> **Aim of the task**: Every line below is to be given again precisely; images are to be left out.

[Material provided — start]

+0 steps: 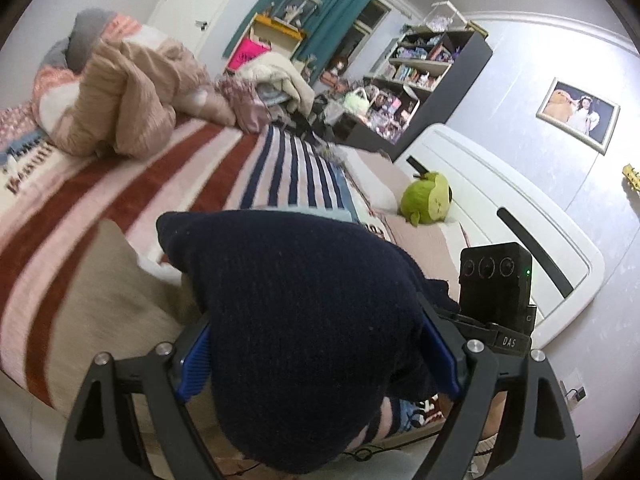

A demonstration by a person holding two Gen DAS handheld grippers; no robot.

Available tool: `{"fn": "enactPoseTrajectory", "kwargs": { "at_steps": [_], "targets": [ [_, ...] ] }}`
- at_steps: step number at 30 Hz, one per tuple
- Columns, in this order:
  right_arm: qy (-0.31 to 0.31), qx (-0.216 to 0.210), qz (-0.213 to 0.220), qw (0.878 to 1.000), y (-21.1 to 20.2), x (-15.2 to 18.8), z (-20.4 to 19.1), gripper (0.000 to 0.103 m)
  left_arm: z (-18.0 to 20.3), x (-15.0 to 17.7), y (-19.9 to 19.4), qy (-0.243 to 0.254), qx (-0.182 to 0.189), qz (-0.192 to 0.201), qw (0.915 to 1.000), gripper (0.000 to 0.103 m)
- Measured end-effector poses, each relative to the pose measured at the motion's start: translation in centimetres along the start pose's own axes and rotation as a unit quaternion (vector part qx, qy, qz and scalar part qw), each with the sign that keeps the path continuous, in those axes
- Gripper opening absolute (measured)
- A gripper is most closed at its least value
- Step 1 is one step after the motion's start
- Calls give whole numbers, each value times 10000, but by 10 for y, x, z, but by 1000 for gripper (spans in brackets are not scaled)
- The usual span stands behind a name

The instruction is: Fold small clothes

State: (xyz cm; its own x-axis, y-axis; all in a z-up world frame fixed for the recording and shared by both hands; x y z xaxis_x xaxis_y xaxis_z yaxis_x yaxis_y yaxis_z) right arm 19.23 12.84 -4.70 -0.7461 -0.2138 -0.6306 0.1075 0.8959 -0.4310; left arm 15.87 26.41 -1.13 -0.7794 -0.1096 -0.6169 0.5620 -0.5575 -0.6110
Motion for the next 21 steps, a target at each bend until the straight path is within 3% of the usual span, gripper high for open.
{"fn": "enactPoseTrajectory", "kwargs": {
  "at_steps": [10, 21],
  "targets": [
    [-229, 18, -12, 9997, 58, -42, -48, 50, -47, -24, -56, -164, 9, 354, 9992, 86],
    [-239, 180, 484, 9984, 3, -61, -45, 50, -5, -62, -42, 189, 382, 502, 9978, 86]
  ]
}}
Point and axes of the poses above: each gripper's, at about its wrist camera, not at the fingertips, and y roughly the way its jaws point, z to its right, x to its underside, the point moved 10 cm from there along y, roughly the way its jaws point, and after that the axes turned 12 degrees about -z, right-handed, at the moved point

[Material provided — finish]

> **Result**:
+0 steps: 

A demonstration by a person holding two Gen DAS handheld grippers; no robot.

Available tool: `{"fn": "enactPoseTrajectory", "kwargs": { "at_steps": [_], "targets": [ [_, ...] ] }}`
- at_steps: step number at 30 Hz, one per tuple
- Columns, in this order:
  right_arm: qy (-0.31 to 0.31), qx (-0.216 to 0.210), qz (-0.213 to 0.220), qw (0.878 to 1.000), y (-21.1 to 20.2), x (-15.2 to 18.8), z (-20.4 to 19.1), gripper (0.000 to 0.103 m)
  left_arm: z (-18.0 to 20.3), x (-15.0 to 17.7), y (-19.9 to 19.4), qy (-0.243 to 0.254), qx (-0.182 to 0.189), qz (-0.192 to 0.201), qw (0.915 to 1.000), gripper (0.000 to 0.103 m)
- Measured end-effector poses, each relative to the pose measured at the motion's start: translation in centimetres along the start pose's own axes and rotation as a unit quaternion (vector part qx, qy, qz and scalar part qw), each with the sign that keeps the path continuous, in those axes
- Gripper opening absolute (measured)
- A gripper is most closed at its least value
- Step 1 is one step after the motion's start
- Calls give whole numbers, each value times 10000, but by 10 for y, x, z, but by 1000 for gripper (spans in brackets are not scaled)
- The usual span stands behind a name

The instruction is: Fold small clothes

State: (xyz cm; its own x-axis, y-axis; all in a z-up world frame fixed for the recording and shared by both hands; x y z xaxis_x xaxis_y xaxis_z yaxis_x yaxis_y yaxis_z) right arm 19.23 12.84 -4.70 -0.7461 -0.2138 -0.6306 0.1075 0.8959 -0.4310; left arm 15.87 26.41 -1.13 -0.7794 -0.1096 -0.6169 0.5620 -0.5575 -0.6110
Motion for the next 21 steps, a target at each bend until the straight path is within 3% of the usual span, gripper high for open.
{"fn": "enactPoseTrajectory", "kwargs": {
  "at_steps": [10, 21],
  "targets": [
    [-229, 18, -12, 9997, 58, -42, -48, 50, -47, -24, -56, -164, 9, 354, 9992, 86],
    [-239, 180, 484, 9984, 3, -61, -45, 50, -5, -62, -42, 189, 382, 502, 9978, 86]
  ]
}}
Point and axes of the poses above: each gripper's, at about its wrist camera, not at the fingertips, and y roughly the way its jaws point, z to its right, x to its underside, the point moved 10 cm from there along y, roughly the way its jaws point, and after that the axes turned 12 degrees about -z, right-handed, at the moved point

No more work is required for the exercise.